Tivemos de administrar essas identidades, quase como empresas. Seguíamos metas. Fazíamos marketing. Tivemos de reafirmá-las e questioná-las constantemente, em espaços supostamente públicos, "cedidos" por empresários cultuados como deuses.
Que época! Éramos empregados das identidades, sem férias, numa era de intensa ocupação, de ansiedade máxima, como apontou Mark Fisher. Onde foi que as coisas saíram do controle?
Não estou defendendo o aceleracionismo, obviamente. Nem teria energia para jogar lenha na fogueira e ver o resultado. Ainda assim, não há como negar que haja algo de fascinante na ideia de degenerescência. Ou, pelo menos, na redescoberta de que vivíamos numa ilusão de estabilidade e sustentabilidade.
É uma sensação de, finalmente, enxergar o erro para poder vislumbrar uma "purificação" coletiva. Ou encontrar a tal mola no fundo do poço.
Ou olhar para essa cultura que, supostamente, teria nascido no pós-Segunda Guerra para combater o fascismo, e notar que ela forneceu mais combustível para a volta do terror.

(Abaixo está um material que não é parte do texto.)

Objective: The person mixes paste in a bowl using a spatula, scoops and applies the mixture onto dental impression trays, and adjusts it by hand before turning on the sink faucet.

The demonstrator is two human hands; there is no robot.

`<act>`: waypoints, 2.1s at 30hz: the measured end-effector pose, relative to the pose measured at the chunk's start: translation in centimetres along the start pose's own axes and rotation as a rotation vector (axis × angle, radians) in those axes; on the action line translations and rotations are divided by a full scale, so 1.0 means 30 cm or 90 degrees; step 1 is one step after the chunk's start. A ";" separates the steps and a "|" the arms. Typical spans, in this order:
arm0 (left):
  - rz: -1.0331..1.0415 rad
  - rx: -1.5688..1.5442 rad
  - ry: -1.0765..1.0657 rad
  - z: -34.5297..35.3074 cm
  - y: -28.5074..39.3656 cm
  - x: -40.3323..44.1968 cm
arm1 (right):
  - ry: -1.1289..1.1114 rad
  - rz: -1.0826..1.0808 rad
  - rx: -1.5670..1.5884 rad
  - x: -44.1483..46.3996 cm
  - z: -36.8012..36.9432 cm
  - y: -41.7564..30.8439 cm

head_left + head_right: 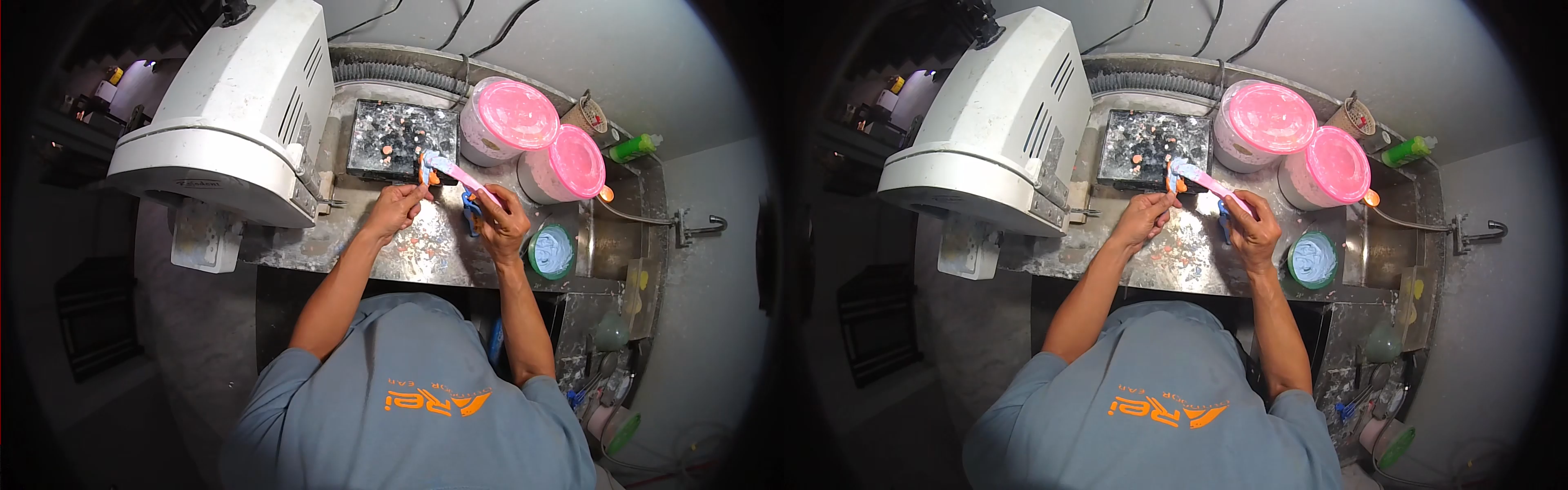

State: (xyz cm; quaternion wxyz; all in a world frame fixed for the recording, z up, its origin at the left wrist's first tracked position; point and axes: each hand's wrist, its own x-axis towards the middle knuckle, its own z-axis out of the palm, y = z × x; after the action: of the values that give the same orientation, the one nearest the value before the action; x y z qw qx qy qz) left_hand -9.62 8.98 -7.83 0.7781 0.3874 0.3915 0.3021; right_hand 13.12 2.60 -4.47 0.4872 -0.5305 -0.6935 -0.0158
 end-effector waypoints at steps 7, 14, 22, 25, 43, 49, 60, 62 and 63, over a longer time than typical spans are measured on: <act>0.036 0.033 0.014 0.001 -0.027 0.012 | 0.044 0.016 -0.018 0.010 -0.061 -0.041; 0.064 0.040 0.027 0.004 -0.058 0.029 | 0.190 0.283 0.173 -0.032 -0.090 -0.053; 0.058 0.041 0.037 0.009 -0.051 0.024 | 0.280 0.452 0.158 -0.145 -0.322 -0.037; 0.059 0.044 0.041 0.007 -0.054 0.024 | 0.326 0.468 0.065 -0.204 -0.445 -0.028; 0.049 0.027 0.015 0.045 -0.011 -0.094 | 0.237 0.385 -0.514 -0.185 -0.575 -0.022; 0.022 -0.010 -0.012 0.095 0.026 -0.174 | 0.259 0.395 -0.449 -0.186 -0.569 -0.008; 0.094 -0.005 0.103 0.039 -0.076 -0.026 | 0.243 0.523 -0.342 -0.280 -0.612 0.026; 0.092 0.030 0.101 0.033 -0.079 -0.014 | 0.247 0.525 -0.323 -0.312 -0.614 0.025; 0.090 0.047 0.099 0.036 -0.077 -0.013 | 0.249 0.526 -0.315 -0.320 -0.615 0.022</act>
State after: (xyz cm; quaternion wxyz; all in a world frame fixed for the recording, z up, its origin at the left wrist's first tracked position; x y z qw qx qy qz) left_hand -8.54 7.09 -9.19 0.7073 0.4180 0.4330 0.3707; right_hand 25.42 -13.98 -1.76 0.4329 -0.8466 -0.2977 -0.0845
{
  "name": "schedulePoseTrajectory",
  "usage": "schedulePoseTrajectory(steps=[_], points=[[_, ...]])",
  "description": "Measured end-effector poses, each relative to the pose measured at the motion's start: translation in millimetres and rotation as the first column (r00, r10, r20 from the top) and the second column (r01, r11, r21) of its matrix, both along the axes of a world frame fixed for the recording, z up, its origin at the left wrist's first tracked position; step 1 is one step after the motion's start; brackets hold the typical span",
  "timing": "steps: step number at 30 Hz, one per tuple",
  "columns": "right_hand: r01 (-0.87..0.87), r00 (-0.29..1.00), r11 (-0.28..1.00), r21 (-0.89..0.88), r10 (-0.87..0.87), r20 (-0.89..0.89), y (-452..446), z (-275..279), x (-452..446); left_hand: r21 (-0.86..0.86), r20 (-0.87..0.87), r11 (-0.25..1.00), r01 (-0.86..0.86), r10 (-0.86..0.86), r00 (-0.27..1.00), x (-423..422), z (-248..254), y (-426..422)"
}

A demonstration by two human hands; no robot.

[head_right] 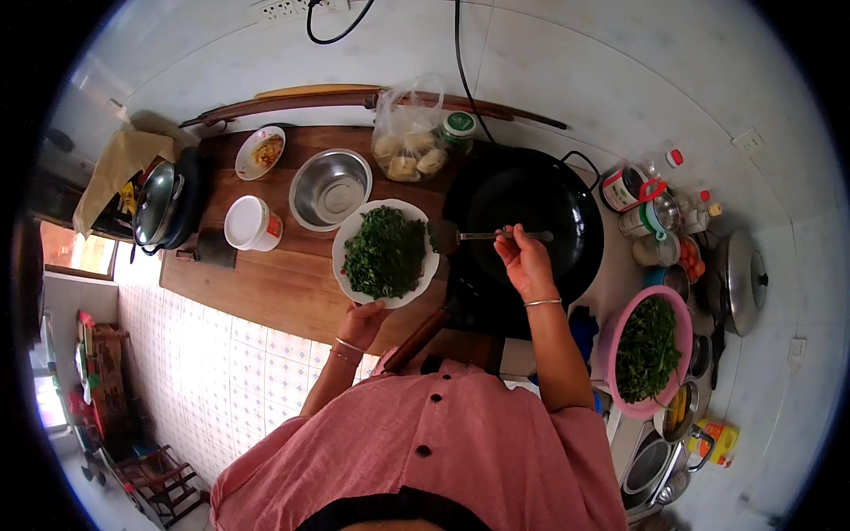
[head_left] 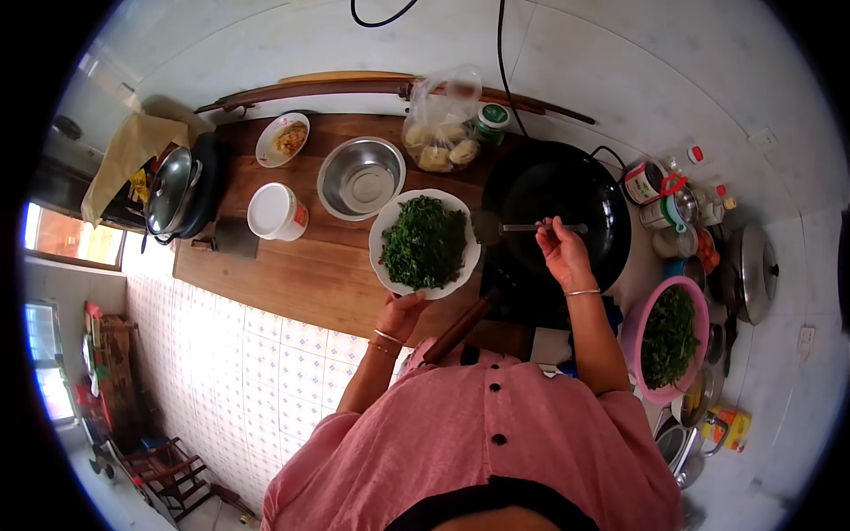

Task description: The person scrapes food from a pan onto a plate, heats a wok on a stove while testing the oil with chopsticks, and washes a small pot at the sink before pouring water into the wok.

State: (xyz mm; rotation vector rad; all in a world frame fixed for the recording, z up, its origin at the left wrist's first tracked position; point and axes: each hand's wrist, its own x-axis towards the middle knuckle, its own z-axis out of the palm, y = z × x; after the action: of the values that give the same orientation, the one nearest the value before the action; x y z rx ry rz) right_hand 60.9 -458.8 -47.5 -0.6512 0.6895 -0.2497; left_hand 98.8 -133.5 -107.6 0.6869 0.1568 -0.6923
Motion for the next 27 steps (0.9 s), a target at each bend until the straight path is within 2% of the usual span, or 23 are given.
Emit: schedulePoseTrajectory(steps=[6, 11, 15, 19, 22, 24, 27], points=[[-0.039, 0.975, 0.997, -0.066, 0.053, 0.218, 28.8, 36.8, 6.2, -0.035, -0.017, 0.999, -0.037, 0.037, 0.999, 2.2, 24.6, -2.0], [-0.022, 0.962, 0.998, -0.067, 0.039, 0.269, 32.1, 36.6, 0.4, -0.039, 0.005, 0.997, -0.065, 0.065, 0.998, 2.0, 55.2, -5.3], [-0.059, 0.926, 0.995, -0.074, 0.083, 0.368, 31.7, 28.8, -8.5, -0.038, -0.011, 0.997, -0.065, 0.065, 0.998, 4.8, 52.8, -3.0], [-0.087, 0.915, 0.996, -0.019, 0.087, 0.395, 31.8, 16.3, -15.9, -0.036, -0.015, 0.998, -0.054, 0.054, 0.998, 3.5, 67.1, -6.0], [-0.064, 0.914, 0.997, -0.033, 0.072, 0.400, 32.4, 6.3, -21.2, -0.027, -0.012, 0.999, -0.043, 0.043, 0.999, 4.8, 72.8, -5.7], [-0.028, 0.920, 0.998, 0.049, 0.007, 0.391, 29.2, 1.0, -24.6, -0.023, -0.008, 0.999, -0.023, 0.023, 1.000, 5.9, 75.6, -5.6], [-0.004, 0.929, 1.000, 0.029, -0.007, 0.370, 25.6, -2.0, -29.8, -0.027, 0.015, 1.000, 0.006, -0.006, 1.000, 4.6, 82.6, -6.1]])
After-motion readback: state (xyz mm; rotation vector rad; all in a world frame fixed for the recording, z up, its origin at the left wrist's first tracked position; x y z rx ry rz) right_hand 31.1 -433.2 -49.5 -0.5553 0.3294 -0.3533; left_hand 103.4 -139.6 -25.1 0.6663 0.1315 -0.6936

Ou descobrir o quanto estivemos afastados das nossas mentes, das questões concretas das nossas comunidades, sonhando com grandeza, glamour e com a existência de um hedonismo eterno e sem consequências. Um romantismo sem tédio, uma classe-média que se tornaria elite. Uma vida sem morte.
Finalmente, percebemos como fomos os perus estufados antes de virar ceia?
É por isso que o fim é tão fascinante. É didático. Não admite enrolação. Até mesmo o cheiro do que está prestes a azedar é informativo. Vamos ver quais serão as próximas camadas de fins (e recomeços) que as próximas semanas nos reservarão.